Home # Journal Entry Vol.20.7: METAPHYSICAL MUSINGS, No. 1

Vol.20.7: METAPHYSICAL MUSINGS, No. 1

by James A. Clapp

Catechetics   101 (the unauthorized version)

V020-07_J-touched2W3Why did God make me?   God made me to know, love and serve Him in this world, and be with Him in the next.

 

That was the opening question   — and answer – in my First Grade Catechism .   I memorized it, as I memorized everything, walking back and forth in my bedroom.

 

It seemed so simple, even obvious.   As long as you don’t give it any thought.   A Catholic education teaches you to think, but not about what it means to be a Catholic.   Once you do, you’re in trouble, and you have bought a one-way ticket to apostate land.

 

Think about it.   [Metaphysical Alert:   If you don’t want to think about it you should immediately stop reading this and turn on your TV to The Shopping Channel]

 

So, to “know” God.   Really?   Nobody can really know God.   The Jews were almost afraid to know Him.   YHWH (the name of God without the vowels); they didn’t even say his name!   For them He showed up as a flaming bush, or would that be Flaming Bush, for Moses.   A bush is easy to “know.”   But really, how can you know the most, what? Significant, Essential?

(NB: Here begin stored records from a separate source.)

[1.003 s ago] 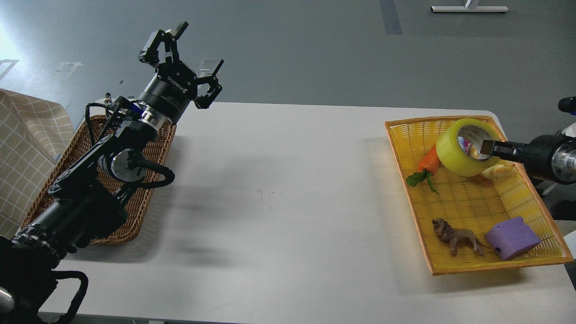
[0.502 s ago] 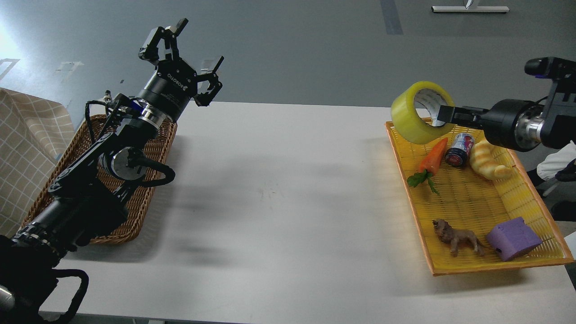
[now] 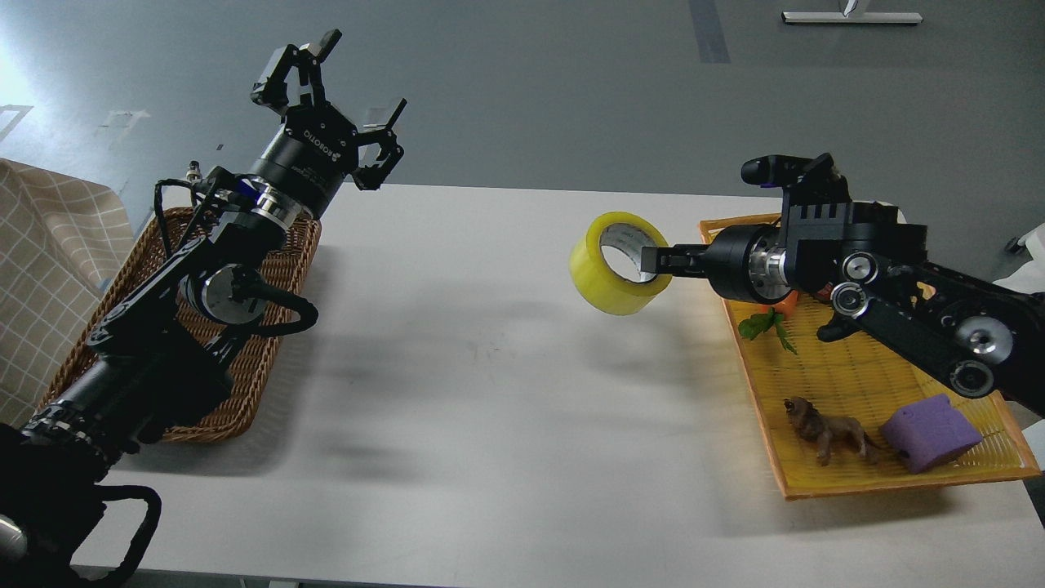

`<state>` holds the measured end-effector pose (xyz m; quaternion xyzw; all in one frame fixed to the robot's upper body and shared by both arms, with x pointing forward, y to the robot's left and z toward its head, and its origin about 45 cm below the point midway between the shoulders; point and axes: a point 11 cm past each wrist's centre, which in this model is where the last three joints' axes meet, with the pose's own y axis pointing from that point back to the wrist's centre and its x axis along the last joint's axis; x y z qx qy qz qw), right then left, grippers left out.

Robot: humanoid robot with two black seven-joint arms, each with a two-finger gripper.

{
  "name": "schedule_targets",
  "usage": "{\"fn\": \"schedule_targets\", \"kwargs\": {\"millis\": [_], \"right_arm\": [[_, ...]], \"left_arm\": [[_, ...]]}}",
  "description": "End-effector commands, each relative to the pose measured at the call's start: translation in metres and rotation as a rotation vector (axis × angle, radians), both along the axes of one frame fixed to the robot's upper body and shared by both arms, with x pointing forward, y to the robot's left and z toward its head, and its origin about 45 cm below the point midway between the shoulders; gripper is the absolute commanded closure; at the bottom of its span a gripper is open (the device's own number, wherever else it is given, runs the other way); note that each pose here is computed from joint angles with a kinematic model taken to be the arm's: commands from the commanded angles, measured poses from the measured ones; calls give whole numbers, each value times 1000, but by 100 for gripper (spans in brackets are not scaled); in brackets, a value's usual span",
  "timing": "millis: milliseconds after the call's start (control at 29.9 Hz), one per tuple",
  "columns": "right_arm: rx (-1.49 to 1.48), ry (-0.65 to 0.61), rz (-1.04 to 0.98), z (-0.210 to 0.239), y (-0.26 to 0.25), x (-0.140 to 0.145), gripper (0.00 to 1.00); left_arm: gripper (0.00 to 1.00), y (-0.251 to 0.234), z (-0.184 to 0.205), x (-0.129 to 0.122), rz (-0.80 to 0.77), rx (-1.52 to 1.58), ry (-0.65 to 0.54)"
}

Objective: Place and transfer tape with both arms
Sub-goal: 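Carry the tape roll to the table center and set it down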

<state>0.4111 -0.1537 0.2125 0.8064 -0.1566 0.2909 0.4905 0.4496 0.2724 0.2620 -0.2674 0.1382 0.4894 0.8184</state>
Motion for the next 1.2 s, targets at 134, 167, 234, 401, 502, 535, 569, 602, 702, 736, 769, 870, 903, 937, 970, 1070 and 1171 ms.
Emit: {"fn": "schedule_targets", "kwargs": {"millis": [134, 167, 234, 401, 502, 535, 569, 602, 702, 736, 769, 870, 903, 937, 970, 1070, 1171], "right_arm": [[-57, 16, 104, -19, 53, -8, 100], [-61, 16, 114, -20, 58, -9, 100], [-91, 8, 132, -24, 66, -9, 100], [-132, 9, 135, -33, 81, -4, 100], [-129, 18, 146, -37, 94, -7, 100], [-131, 19, 149, -38, 96, -8, 98], [-133, 18, 152, -39, 96, -9, 97], [-136, 17, 153, -39, 96, -9, 97], [-172, 24, 176, -49, 99, -14, 96], [-184, 27, 174, -52, 96, -14, 94], [-187, 27, 172, -52, 95, -14, 94], [-203, 23, 174, -54, 93, -13, 94], [-210, 18, 175, -55, 92, -13, 93], [-213, 15, 177, -55, 92, -13, 92], [-215, 14, 176, -55, 92, -12, 91], [-217, 14, 177, -55, 91, -12, 91], [-218, 14, 176, -55, 91, -12, 90]], "left_arm": [[2, -2, -1, 0, -2, -5, 1], [2, -2, -1, 0, -2, -6, 2], [2, -2, -1, 0, -2, -5, 1], [2, -1, 0, 0, -2, -4, -1], [2, -4, 2, -1, -9, -9, -6], [2, -4, 2, -1, -10, -9, -7], [2, -4, 2, -1, -10, -9, -7], [2, -3, 2, -1, -9, -7, -7], [2, -3, 2, -1, -9, -7, -8], [2, -3, 3, -1, -7, -10, -9], [2, -4, 3, -1, -8, -11, -9], [2, -4, 2, -1, -10, -11, -7], [2, -5, 2, -1, -10, -14, -8], [2, -5, 2, -1, -10, -14, -8], [2, -5, 2, -1, -10, -14, -8], [2, -5, 3, -1, -9, -14, -9], [2, -4, 3, -1, -8, -13, -9]]}}
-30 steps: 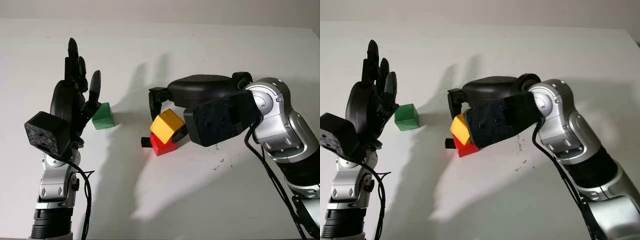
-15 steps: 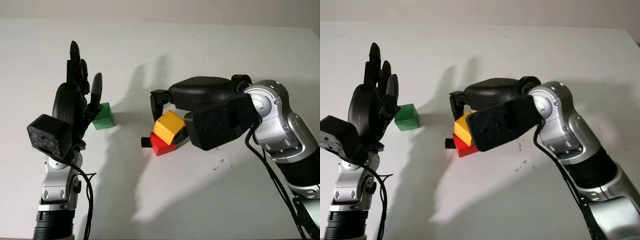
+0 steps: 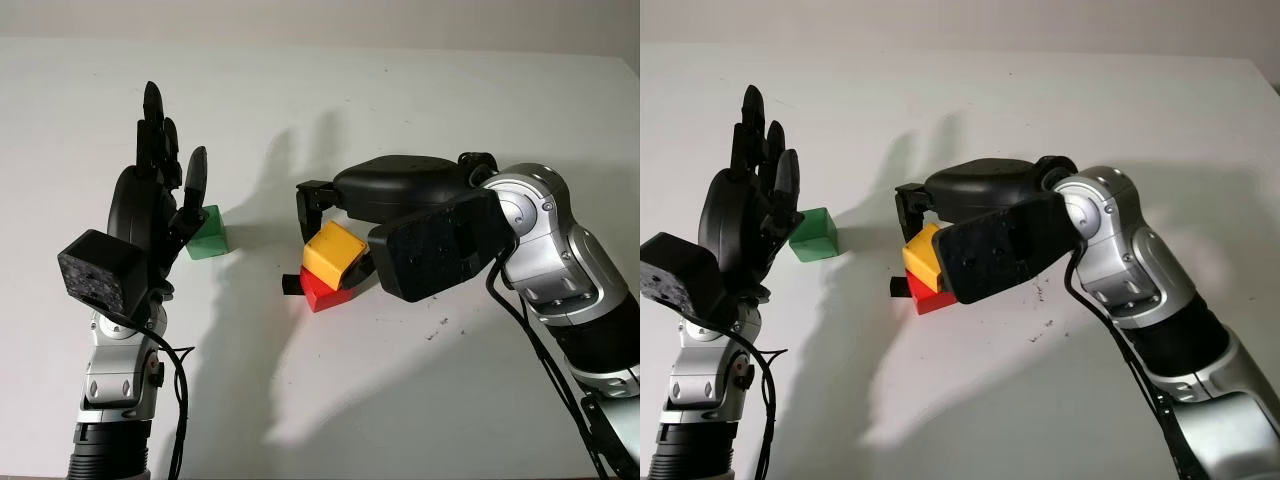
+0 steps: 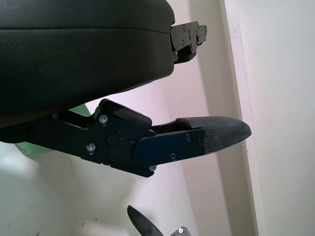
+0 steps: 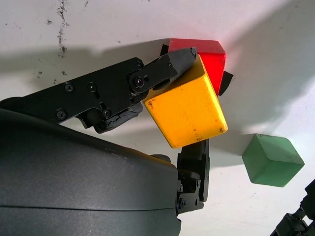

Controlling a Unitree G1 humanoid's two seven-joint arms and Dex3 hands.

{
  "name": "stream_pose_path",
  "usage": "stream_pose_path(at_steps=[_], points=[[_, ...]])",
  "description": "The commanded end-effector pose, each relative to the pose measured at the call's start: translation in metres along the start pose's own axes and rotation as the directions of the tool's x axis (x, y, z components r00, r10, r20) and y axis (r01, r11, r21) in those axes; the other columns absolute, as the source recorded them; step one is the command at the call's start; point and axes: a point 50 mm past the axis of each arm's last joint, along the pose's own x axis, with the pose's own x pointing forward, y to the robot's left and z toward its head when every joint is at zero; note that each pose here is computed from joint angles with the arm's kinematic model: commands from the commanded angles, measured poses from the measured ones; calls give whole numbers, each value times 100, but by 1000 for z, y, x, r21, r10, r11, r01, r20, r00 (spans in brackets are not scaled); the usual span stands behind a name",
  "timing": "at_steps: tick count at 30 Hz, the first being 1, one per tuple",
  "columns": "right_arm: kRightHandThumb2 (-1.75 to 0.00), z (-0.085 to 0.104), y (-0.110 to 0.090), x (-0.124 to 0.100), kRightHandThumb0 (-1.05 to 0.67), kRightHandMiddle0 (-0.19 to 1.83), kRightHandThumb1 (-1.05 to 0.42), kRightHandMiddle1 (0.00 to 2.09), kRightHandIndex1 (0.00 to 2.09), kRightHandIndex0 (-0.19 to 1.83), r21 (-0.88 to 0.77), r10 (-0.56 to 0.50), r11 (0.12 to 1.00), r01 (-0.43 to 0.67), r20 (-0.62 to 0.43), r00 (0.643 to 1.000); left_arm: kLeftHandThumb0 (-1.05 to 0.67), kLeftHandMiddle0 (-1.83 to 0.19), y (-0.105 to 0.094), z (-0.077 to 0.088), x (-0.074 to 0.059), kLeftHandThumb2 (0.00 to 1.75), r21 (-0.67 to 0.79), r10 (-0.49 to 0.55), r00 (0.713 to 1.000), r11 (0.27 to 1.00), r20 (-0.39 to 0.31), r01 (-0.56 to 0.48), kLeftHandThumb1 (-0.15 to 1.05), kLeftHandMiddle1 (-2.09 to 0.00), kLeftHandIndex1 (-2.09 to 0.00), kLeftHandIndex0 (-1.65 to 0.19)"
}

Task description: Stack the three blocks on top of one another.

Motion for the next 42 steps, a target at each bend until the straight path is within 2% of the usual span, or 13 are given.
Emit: stream_pose_path(at_steps=[1, 12, 18, 21, 22, 23, 26, 27, 33, 38, 42], points=[[-6, 0, 1, 0, -43, 19, -102, 180, 6, 25, 23, 7, 1000, -7, 2, 1000, -72, 14, 0, 2, -3, 57, 3, 6, 1000, 1000, 12, -6, 105, -5, -5, 18], [-5, 1, 2, 0, -42, 15, -102, 185, 6, 25, 53, 8, 999, -8, 6, 1000, -72, 15, 1, 2, -3, 57, 4, 3, 1000, 1000, 12, -3, 105, -5, -5, 19], [-5, 1, 2, 1, -44, 15, -102, 176, 6, 25, 28, 27, 999, -27, -2, 1000, -73, 14, 1, 2, -4, 57, 11, 7, 1000, 1000, 12, -7, 105, -6, -5, 18], [-5, 1, 2, 1, -48, 12, -99, 138, 6, 25, 1, 44, 999, -44, -6, 999, -73, 12, 1, 2, -4, 57, 9, 9, 1000, 1000, 16, -9, 105, -6, -5, 17], [-5, 0, 2, 1, -50, 10, -98, 121, 5, 24, -6, 53, 999, -53, -5, 999, -73, 12, 1, 2, -4, 57, 8, 10, 1000, 1000, 15, -10, 105, -6, -6, 17], [-5, 0, 2, 1, -52, 11, -97, 92, 4, 21, -10, 63, 998, -63, -3, 998, -73, 12, 1, 2, -4, 57, 8, 11, 1000, 1000, 14, -11, 105, -6, -6, 17], [-5, -1, 2, 0, -62, 7, -91, 39, 2, 5, -71, 103, 992, -104, -11, 995, -73, 12, 2, 2, -5, 57, 7, 12, 1000, 1000, 10, -12, 105, -6, -5, 17], [-5, -1, 2, -1, -65, 6, -91, 31, 1, 0, -90, 117, 989, -118, -11, 993, -72, 13, 3, 2, -5, 57, 8, 9, 1000, 1000, 11, -10, 105, -5, -5, 18], [-4, -3, 1, -4, -80, -16, -85, 4, 0, -19, -165, 180, 970, -179, -9, 984, -72, 13, 4, 2, -4, 57, 11, 5, 1000, 1000, 7, -5, 105, -5, -5, 18], [-5, -2, -2, -8, -85, -19, -84, 0, 0, -19, -239, 156, 960, -144, 34, 987, -73, 13, 4, 3, -4, 57, 10, 6, 1000, 1000, 6, -6, 105, -6, -5, 18], [-6, -6, -13, -19, -88, -19, -85, 0, 0, -19, -207, 125, 972, -109, 65, 990, -74, 12, 4, 4, -4, 56, 23, 3, 1000, 1000, 13, -4, 105, -6, -6, 17]])
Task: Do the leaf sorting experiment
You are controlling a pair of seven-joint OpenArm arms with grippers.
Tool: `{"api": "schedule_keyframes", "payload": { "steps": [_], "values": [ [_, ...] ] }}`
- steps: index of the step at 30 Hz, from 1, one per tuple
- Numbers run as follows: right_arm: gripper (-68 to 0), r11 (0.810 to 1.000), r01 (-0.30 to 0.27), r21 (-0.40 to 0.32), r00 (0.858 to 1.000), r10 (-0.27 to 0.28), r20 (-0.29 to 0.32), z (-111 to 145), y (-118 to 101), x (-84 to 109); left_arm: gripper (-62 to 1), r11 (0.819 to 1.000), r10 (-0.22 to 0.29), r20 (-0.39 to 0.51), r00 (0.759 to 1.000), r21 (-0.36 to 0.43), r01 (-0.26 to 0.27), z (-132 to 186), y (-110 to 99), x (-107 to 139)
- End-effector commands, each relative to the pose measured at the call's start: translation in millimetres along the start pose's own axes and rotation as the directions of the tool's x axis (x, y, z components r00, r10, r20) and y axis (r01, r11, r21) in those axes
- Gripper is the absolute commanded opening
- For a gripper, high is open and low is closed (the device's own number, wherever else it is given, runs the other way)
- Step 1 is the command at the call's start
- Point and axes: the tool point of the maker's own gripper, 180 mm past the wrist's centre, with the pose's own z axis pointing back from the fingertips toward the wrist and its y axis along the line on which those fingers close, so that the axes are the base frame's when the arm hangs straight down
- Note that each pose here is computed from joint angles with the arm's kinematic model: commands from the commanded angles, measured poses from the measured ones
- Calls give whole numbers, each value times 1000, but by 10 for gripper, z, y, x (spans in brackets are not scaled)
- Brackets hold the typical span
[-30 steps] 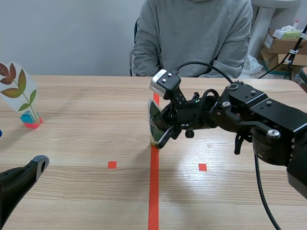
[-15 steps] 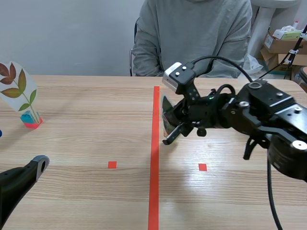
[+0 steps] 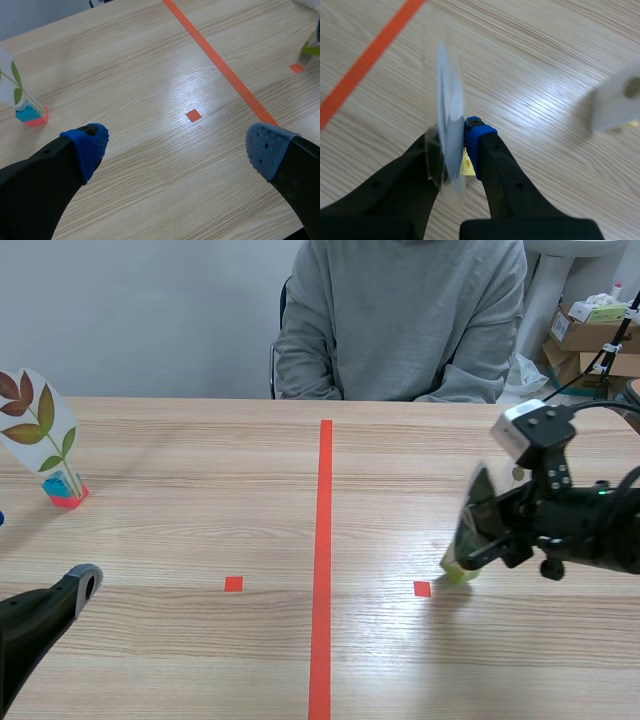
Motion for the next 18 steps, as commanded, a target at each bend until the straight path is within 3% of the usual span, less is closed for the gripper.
{"api": "schedule_keyframes", "payload": {
  "steps": [1,5,18],
  "values": [
    [-656,999,-6,-53,998,9,63,64,-236,195,-22,1000,15,31,999,1,-15,1,-14,74],
    [-656,985,3,-174,996,13,92,164,-622,210,-22,1000,15,31,999,1,-15,1,-14,74],
    [-656,961,116,-250,989,-89,115,-73,-1206,179,-22,1000,15,31,999,1,-15,1,-14,74]
  ]
}}
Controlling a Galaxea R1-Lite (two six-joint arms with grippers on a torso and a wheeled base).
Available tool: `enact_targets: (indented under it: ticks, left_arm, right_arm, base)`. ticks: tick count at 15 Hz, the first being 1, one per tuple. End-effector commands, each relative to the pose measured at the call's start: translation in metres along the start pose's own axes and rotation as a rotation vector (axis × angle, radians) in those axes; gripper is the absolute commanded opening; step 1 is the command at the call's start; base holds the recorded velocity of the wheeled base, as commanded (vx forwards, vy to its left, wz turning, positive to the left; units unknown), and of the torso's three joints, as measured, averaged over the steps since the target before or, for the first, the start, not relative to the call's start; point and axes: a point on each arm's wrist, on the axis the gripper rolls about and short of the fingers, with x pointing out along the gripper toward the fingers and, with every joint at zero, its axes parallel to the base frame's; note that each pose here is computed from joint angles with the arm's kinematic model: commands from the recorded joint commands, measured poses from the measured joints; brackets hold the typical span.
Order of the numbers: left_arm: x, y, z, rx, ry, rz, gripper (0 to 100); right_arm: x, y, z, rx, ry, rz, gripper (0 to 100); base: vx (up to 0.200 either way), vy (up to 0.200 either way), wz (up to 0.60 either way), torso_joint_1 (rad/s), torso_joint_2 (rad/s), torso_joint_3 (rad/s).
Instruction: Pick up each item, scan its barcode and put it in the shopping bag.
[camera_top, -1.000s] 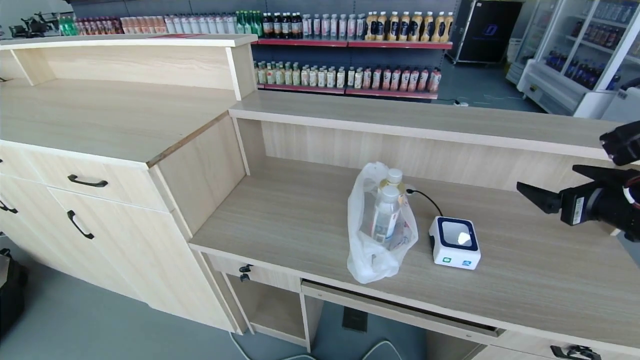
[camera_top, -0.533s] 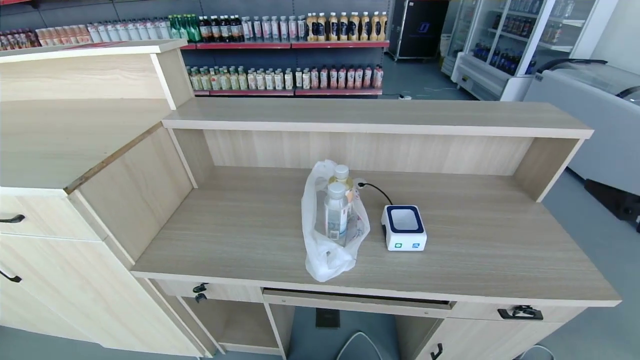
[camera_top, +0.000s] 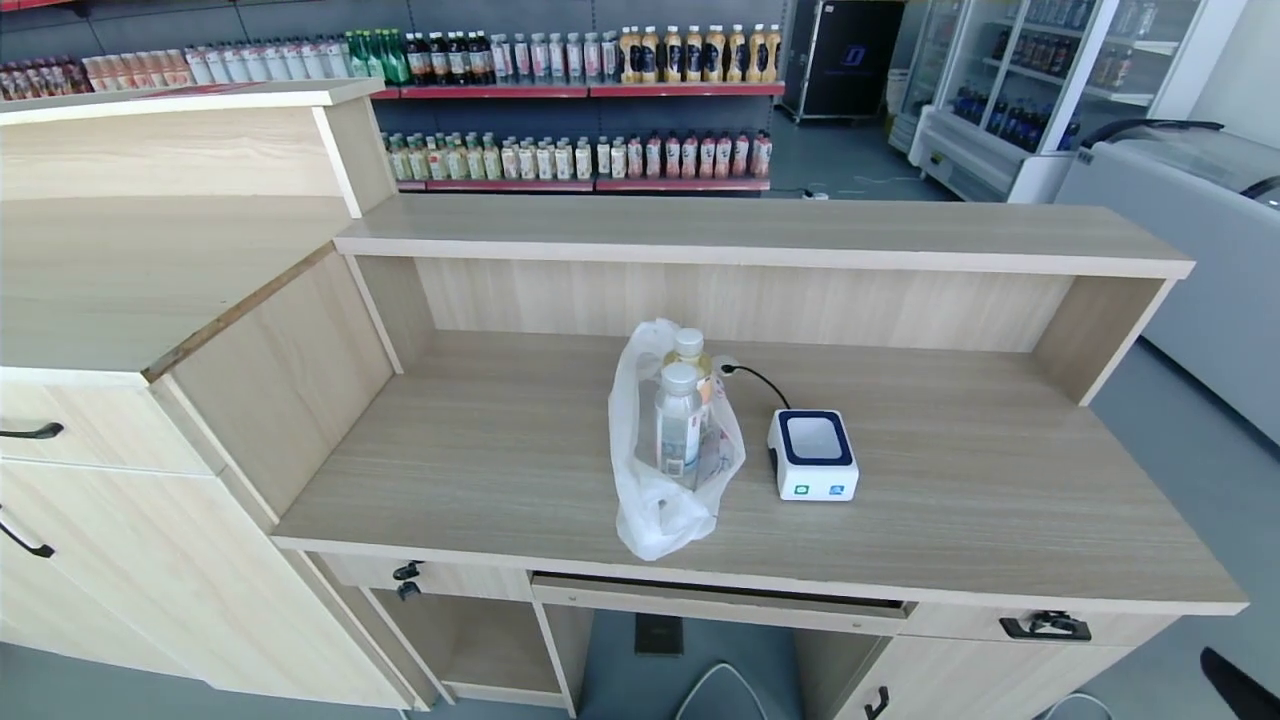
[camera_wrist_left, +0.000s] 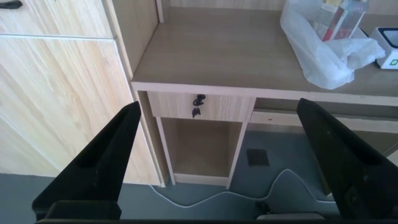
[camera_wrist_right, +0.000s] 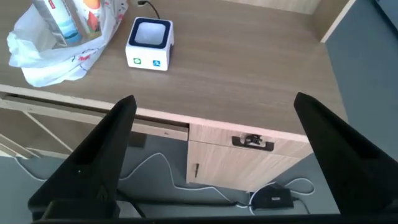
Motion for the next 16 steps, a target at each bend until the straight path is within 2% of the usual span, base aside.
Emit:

What? “Being,” in the universe?   Impossible.

 

So, He ends up looking like Michelangelo depicted him:   some old white-haired guy with a Santa Claus face.   He was the “Word” the first thing “to be”; everything was created by Him (yes, usually “Him,” not “Her”).   Yes, let’s “go there,” the gender thing.   So, if God is a Him, does he have a penis, like other “hims”?   (Hey, I warned you back there with the Metaphysical Alert.) If so, what does he use His penis for?   Does he pee?   Does he even eat and drink?   If so, what?   And does he use His penis for that other purpose?   With who, or Whom?   He didn’t start out with a “Partner,” so he would have to “create” one. (Now you can see the real advantage in being God, can’t you?   “Hmmm, today I think I’ll create Angelina Jolie, no Sophia Loren, no . . .”. )   But you just can’t imagine God “doing it ,”   can you?   You can’t even imagine Him having a pee.

 

So, if you imagine a neutered God, how can you “know” Him in any way that you know any other him.   You can’t even have a beer with Him because he doesn’t pee, or tell him dirty jokes because he doesn’t get laid.   Forget about it; there’s no way you can know God.   He’s probably a pretty lonely Deity.

 

So, if that’s so, how can you “love” somebody you don’t know?   You can’t.   But you better not say you “don’t” love God, or you’re in trouble. So, if you try to love God, how can you do it?   How do you love somebody who could kill you in the next instant?   Who has you life and death in His hands. How can you love that kind of power?   You don’t; you say you love it because your fear it.   (By the way, we’re assuming here, or the catechism is assuming, that God wants, or needs to be loved.   He’s never said so; even the first commandment just says that we have to “recognize” Him as the one God, and put no other gods before Him.)   Anyway, God is supposed to know everything; so, if he knows we really fear him, but call it love, he knows it’s all bullshit.   Why would He want to care about it anyway?   I’m suspicious of people who say that they really love God. (And He probably is, too.)

 

To serve Him; that’s the third part of the catechism answer.   Obviously this was put in there so that some kids would want to become priests and nuns.   Certainly not to think about it.   What does God want me to become; everybody can’t be a priest or a nun.   It’s the toughest question in your life.   And why do some many kids say that want to grow up to be a fireman?   OK, forget about that.  

 

Can you “serve” God by being a, say, CPA, even one who doesn’t cook the books for Enron or MCI?   Are you supposed to use your “God given” talents to serve God.   Sure, like you’re a real good pole dancer, or a linebacker, or politician.   Does God appreciate good pole dancing?*   We have to do something, but most things seem to serve Mammon, not God, and render to Caesar, not God, if you know what I mean.   That’s where the expression “a calling” came from.   It was a way for people to say that they were “called” (from vocare , Latin root for “vocation”) to do what they do.   (“Hello, this is God:   I’m calling you — hey, I don’t give a damn if you’re eating dinner!–- to tell you I want you to be a life insurance salesman.”)

 

OK, the fact is that you can get away with saying that just about anything you do is serving God in some way.   That’s what the guys who flew those planes into the World Trade Center claimed they were doing.   That’s what Cardinal Law thought he was doing when he was playing musical parishes with pederast priests.  

 

Serving God.   It’s a cop out.   I say change it: to serving Mankind.   I think that’s what God meant anyway. 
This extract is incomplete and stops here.